ACTION ITEM -> Which lines of the records below contain the word "right"? Copy each of them out.

----------

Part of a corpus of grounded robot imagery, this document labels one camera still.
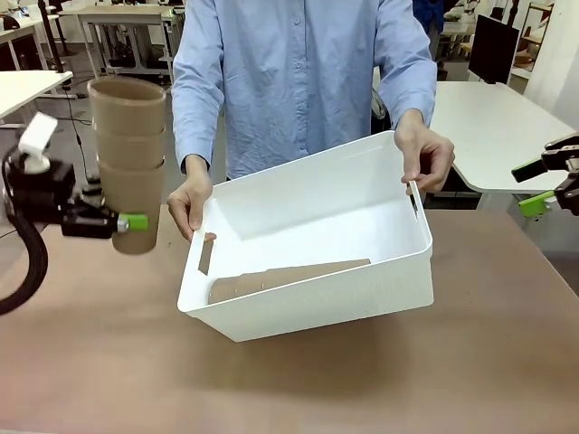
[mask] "wooden table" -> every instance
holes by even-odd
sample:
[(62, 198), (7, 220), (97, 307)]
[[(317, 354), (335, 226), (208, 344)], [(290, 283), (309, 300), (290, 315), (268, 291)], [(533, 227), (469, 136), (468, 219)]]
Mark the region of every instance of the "wooden table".
[(166, 209), (142, 257), (48, 229), (43, 287), (0, 317), (0, 429), (579, 432), (575, 294), (507, 216), (428, 217), (433, 306), (244, 344), (177, 311)]

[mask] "brown paper cup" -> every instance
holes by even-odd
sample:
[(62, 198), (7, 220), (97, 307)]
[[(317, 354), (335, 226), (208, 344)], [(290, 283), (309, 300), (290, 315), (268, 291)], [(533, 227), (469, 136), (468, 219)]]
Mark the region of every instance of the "brown paper cup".
[(105, 204), (116, 212), (144, 213), (148, 217), (148, 231), (113, 234), (115, 250), (129, 255), (147, 253), (157, 244), (165, 162), (144, 171), (118, 170), (100, 160), (98, 163)]
[(151, 170), (163, 164), (165, 130), (153, 136), (119, 136), (92, 127), (99, 160), (120, 170)]
[(121, 136), (158, 135), (165, 128), (166, 94), (144, 80), (104, 77), (89, 81), (92, 116), (102, 130)]

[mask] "wall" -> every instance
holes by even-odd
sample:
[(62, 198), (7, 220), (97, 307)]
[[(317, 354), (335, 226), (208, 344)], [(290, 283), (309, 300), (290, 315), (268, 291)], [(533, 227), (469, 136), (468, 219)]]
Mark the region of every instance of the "wall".
[[(515, 22), (513, 23), (513, 27), (518, 28), (518, 30), (522, 30), (523, 23), (525, 22), (525, 16), (527, 15), (528, 6), (532, 3), (540, 3), (543, 5), (550, 4), (548, 0), (520, 0), (518, 2), (518, 12), (517, 16), (515, 17)], [(497, 2), (497, 5), (504, 4), (504, 2)], [(507, 1), (507, 9), (505, 9), (505, 14), (503, 15), (503, 23), (507, 23), (508, 21), (508, 11), (510, 11), (510, 7), (513, 5), (512, 0)], [(531, 11), (529, 17), (527, 19), (527, 26), (531, 26), (533, 29), (539, 24), (541, 20), (541, 13), (539, 11)]]
[(557, 0), (525, 96), (579, 130), (579, 1)]

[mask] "shirt sleeve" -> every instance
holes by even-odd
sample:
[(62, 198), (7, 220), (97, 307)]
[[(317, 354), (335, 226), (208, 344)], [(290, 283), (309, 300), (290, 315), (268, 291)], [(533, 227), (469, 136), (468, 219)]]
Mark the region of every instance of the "shirt sleeve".
[(430, 125), (436, 94), (436, 63), (429, 39), (413, 16), (412, 0), (380, 0), (374, 63), (380, 68), (378, 93), (398, 124), (408, 109), (418, 109)]
[(217, 118), (223, 105), (223, 43), (214, 0), (189, 0), (175, 57), (173, 131), (176, 158), (196, 154), (211, 164)]

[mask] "computer monitor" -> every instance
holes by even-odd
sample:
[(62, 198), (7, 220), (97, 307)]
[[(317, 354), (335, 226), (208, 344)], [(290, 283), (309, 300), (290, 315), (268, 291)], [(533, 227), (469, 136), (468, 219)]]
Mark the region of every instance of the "computer monitor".
[(517, 43), (518, 29), (480, 15), (474, 33), (469, 70), (488, 83), (507, 84)]

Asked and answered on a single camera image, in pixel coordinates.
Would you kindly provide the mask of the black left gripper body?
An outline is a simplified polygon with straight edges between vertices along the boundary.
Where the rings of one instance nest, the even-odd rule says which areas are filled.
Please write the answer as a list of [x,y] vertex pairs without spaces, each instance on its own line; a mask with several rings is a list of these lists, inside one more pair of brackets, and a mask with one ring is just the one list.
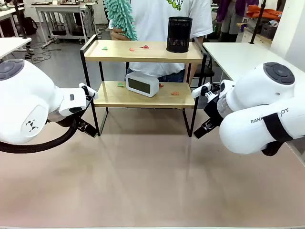
[[55,122],[63,127],[78,127],[83,111],[73,113],[70,116],[62,116],[59,112],[54,111],[49,114],[49,122]]

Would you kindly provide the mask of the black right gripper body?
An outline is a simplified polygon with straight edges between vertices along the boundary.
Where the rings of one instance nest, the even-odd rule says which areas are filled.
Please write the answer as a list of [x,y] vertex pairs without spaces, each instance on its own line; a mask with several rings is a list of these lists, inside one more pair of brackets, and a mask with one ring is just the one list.
[[204,108],[205,113],[209,116],[209,119],[204,123],[205,126],[220,126],[223,121],[222,116],[217,110],[217,102],[219,95],[213,94],[208,97],[208,102]]

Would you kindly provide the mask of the person's right hand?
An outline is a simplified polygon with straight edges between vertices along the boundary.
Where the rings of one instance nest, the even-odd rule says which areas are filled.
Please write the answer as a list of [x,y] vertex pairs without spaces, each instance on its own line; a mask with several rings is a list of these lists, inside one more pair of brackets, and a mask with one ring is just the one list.
[[130,41],[130,39],[125,36],[126,32],[122,28],[113,27],[111,31],[111,39],[116,41]]

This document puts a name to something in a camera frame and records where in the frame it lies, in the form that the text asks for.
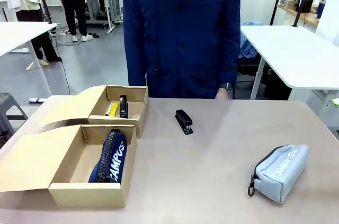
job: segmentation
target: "light blue pencil case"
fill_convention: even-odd
[[[254,168],[248,195],[255,191],[277,203],[283,203],[304,171],[308,157],[306,145],[286,145],[273,149]]]

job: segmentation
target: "black pants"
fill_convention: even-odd
[[[69,33],[76,35],[74,11],[78,19],[79,31],[81,35],[87,35],[86,29],[86,3],[85,0],[61,0],[65,9],[66,22],[68,25]]]
[[[19,12],[16,12],[16,17],[18,21],[24,21],[24,22],[43,22],[42,19],[42,10],[31,10],[31,11],[24,11],[21,10]],[[35,53],[37,54],[38,59],[43,58],[43,53],[40,50],[40,48],[43,49],[44,55],[46,56],[46,59],[48,61],[57,61],[58,56],[55,53],[55,49],[52,45],[51,40],[49,39],[48,32],[43,33],[42,35],[39,35],[31,40],[33,49]]]

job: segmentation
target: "gray stool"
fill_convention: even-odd
[[[7,111],[16,106],[22,115],[6,115]],[[4,135],[7,140],[14,135],[14,130],[10,120],[27,120],[27,115],[15,101],[10,93],[0,93],[0,134]]]

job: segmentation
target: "blue coat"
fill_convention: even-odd
[[[123,25],[129,85],[150,97],[215,98],[235,83],[240,0],[123,0]]]

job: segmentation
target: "green object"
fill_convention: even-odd
[[[335,98],[334,100],[332,100],[332,103],[335,107],[339,107],[339,98]]]

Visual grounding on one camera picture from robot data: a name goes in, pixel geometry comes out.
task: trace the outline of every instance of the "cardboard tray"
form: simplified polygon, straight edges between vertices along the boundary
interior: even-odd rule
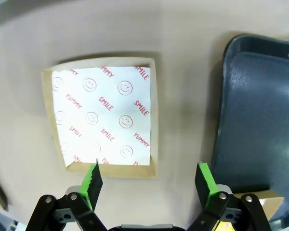
[[[58,154],[62,159],[61,146],[59,142],[55,115],[53,111],[53,91],[52,91],[52,72],[71,69],[82,69],[102,66],[144,66],[150,68],[151,78],[151,149],[149,166],[126,166],[126,165],[100,165],[100,171],[103,177],[116,178],[151,178],[155,177],[158,168],[158,99],[155,62],[151,58],[139,57],[106,57],[96,59],[86,59],[80,61],[59,64],[42,71],[42,85],[44,101],[47,115],[50,120],[51,131]],[[74,162],[68,167],[67,171],[86,173],[89,169],[89,163]]]

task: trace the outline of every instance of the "red text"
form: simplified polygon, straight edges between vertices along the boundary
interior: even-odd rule
[[[78,137],[80,137],[80,136],[82,135],[82,134],[81,134],[76,128],[74,128],[73,126],[71,126],[71,127],[69,128],[69,130],[72,131],[72,132],[74,132],[75,135],[77,135]]]
[[[78,75],[79,73],[77,72],[77,71],[75,71],[75,70],[71,70],[71,72],[74,74],[74,75]]]
[[[105,108],[107,108],[109,111],[110,111],[112,108],[114,108],[114,106],[110,105],[110,103],[109,103],[108,101],[106,101],[104,97],[101,97],[101,98],[99,99],[99,102],[101,102],[101,103],[105,106]]]
[[[104,157],[104,159],[102,160],[103,164],[104,165],[108,165],[109,164],[109,161]]]
[[[101,69],[102,69],[102,71],[104,71],[105,74],[107,74],[109,76],[109,78],[114,76],[114,74],[107,67],[102,66]]]
[[[145,72],[145,70],[141,66],[136,66],[135,68],[136,70],[139,71],[139,74],[144,78],[144,80],[146,80],[149,77],[149,75]]]
[[[110,140],[112,141],[113,139],[115,139],[115,137],[113,137],[108,131],[106,131],[106,129],[102,129],[101,130],[101,133],[105,134],[105,136]]]
[[[134,137],[136,137],[136,140],[140,141],[144,146],[150,146],[148,142],[146,142],[137,132],[135,133]]]
[[[75,162],[81,162],[81,160],[78,156],[74,155],[73,158],[74,158]]]
[[[75,100],[70,94],[66,95],[67,99],[70,100],[78,109],[81,108],[82,106],[80,105],[77,100]]]
[[[146,108],[141,105],[139,100],[136,100],[136,102],[134,103],[134,105],[136,105],[136,107],[138,107],[139,111],[146,116],[147,114],[149,114],[149,112],[146,110]]]

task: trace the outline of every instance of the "smiley face print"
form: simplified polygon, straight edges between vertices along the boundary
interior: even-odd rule
[[[61,151],[63,155],[66,155],[69,151],[69,144],[68,143],[63,143],[61,145]]]
[[[118,91],[121,95],[129,95],[133,91],[133,86],[129,81],[121,81],[118,85]]]
[[[94,112],[88,112],[86,114],[86,121],[88,124],[92,124],[92,125],[96,124],[98,122],[97,114]]]
[[[123,115],[119,119],[119,124],[123,128],[130,128],[131,126],[133,126],[133,120],[128,115]]]
[[[87,78],[83,81],[83,88],[88,92],[92,92],[96,89],[96,82],[91,78]]]
[[[66,119],[66,114],[65,114],[65,112],[63,112],[63,111],[58,111],[58,112],[56,113],[55,118],[56,118],[56,124],[57,124],[57,125],[61,125],[61,124],[64,123],[64,121],[65,121],[65,119]]]
[[[131,155],[133,155],[133,149],[130,146],[125,145],[121,147],[120,154],[124,158],[130,157]]]
[[[101,151],[101,146],[98,143],[91,143],[91,150],[94,154],[97,154]]]
[[[63,80],[60,77],[55,77],[52,80],[53,90],[58,91],[63,86]]]

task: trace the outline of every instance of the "gray surface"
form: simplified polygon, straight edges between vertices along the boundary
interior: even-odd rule
[[[55,153],[40,71],[76,56],[130,51],[157,61],[158,177],[105,179],[96,211],[108,228],[186,227],[196,197],[196,162],[210,159],[214,143],[219,61],[227,42],[242,31],[289,39],[289,0],[8,0],[1,5],[0,183],[10,214],[26,223],[41,195],[61,197],[83,178],[65,172]]]
[[[5,227],[5,229],[7,229],[10,226],[12,221],[13,219],[0,212],[0,223],[2,224],[3,227]]]

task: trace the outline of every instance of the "white paper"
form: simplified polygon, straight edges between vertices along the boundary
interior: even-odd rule
[[[150,68],[53,72],[53,106],[66,166],[150,164]]]

----------

WRITTEN ANSWER ->
Would you kindly provide the mask of the black right gripper body?
Would you kindly provide the mask of the person's right hand?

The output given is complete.